Could you please repeat the data below word for word?
** Collected material follows **
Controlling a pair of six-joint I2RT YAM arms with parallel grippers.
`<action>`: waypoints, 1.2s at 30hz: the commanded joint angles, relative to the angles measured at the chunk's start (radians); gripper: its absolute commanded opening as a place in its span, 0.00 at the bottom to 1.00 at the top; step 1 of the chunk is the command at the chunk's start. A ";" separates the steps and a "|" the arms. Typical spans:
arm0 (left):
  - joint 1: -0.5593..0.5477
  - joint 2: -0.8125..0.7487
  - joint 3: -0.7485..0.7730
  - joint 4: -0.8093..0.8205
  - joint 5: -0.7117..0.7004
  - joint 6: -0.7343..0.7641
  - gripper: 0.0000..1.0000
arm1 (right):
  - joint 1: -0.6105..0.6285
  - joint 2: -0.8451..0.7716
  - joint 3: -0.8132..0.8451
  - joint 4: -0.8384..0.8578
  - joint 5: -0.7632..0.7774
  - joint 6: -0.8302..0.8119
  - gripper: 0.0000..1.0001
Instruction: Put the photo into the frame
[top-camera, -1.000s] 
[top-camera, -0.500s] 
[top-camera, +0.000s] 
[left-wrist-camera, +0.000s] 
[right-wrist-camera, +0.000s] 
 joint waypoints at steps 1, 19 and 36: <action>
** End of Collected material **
Output of the exercise >>
Controlling a pair of six-joint I2RT YAM arms with parallel grippers.
`<action>`: waypoints, 1.2s at 30hz: the commanded joint angles, relative to the angles measured at the chunk's start (radians); gripper: its absolute commanded opening as a place in its span, 0.00 at the bottom to 1.00 at the top; step 1 of the chunk is the command at the chunk's start. A ";" separates the steps and a "|" the arms. Typical spans:
arm0 (left):
  - joint 1: -0.5593..0.5477
  - joint 2: -0.8125..0.7487
  - joint 3: -0.7485..0.7730
  - joint 4: -0.8093..0.8205
  - joint 5: -0.7117..0.7004
  - joint 6: -0.7343..0.7641
  - gripper: 0.0000..1.0000
arm1 (right):
  - joint 1: -0.6105..0.6285
  - joint 2: -0.8451..0.7716
  - joint 3: -0.8132..0.8451
  - joint 4: -0.8384..0.8578
  - joint 5: -0.7632..0.7774
  - joint 6: -0.8302..0.8119
  - gripper: 0.0000..1.0001
Instruction: Put the photo into the frame
[top-camera, -1.000s] 
[top-camera, -0.500s] 
[top-camera, +0.000s] 
[left-wrist-camera, +0.000s] 
[right-wrist-camera, +0.000s] 
 joint waypoints at steps 1, 19 and 36: <action>

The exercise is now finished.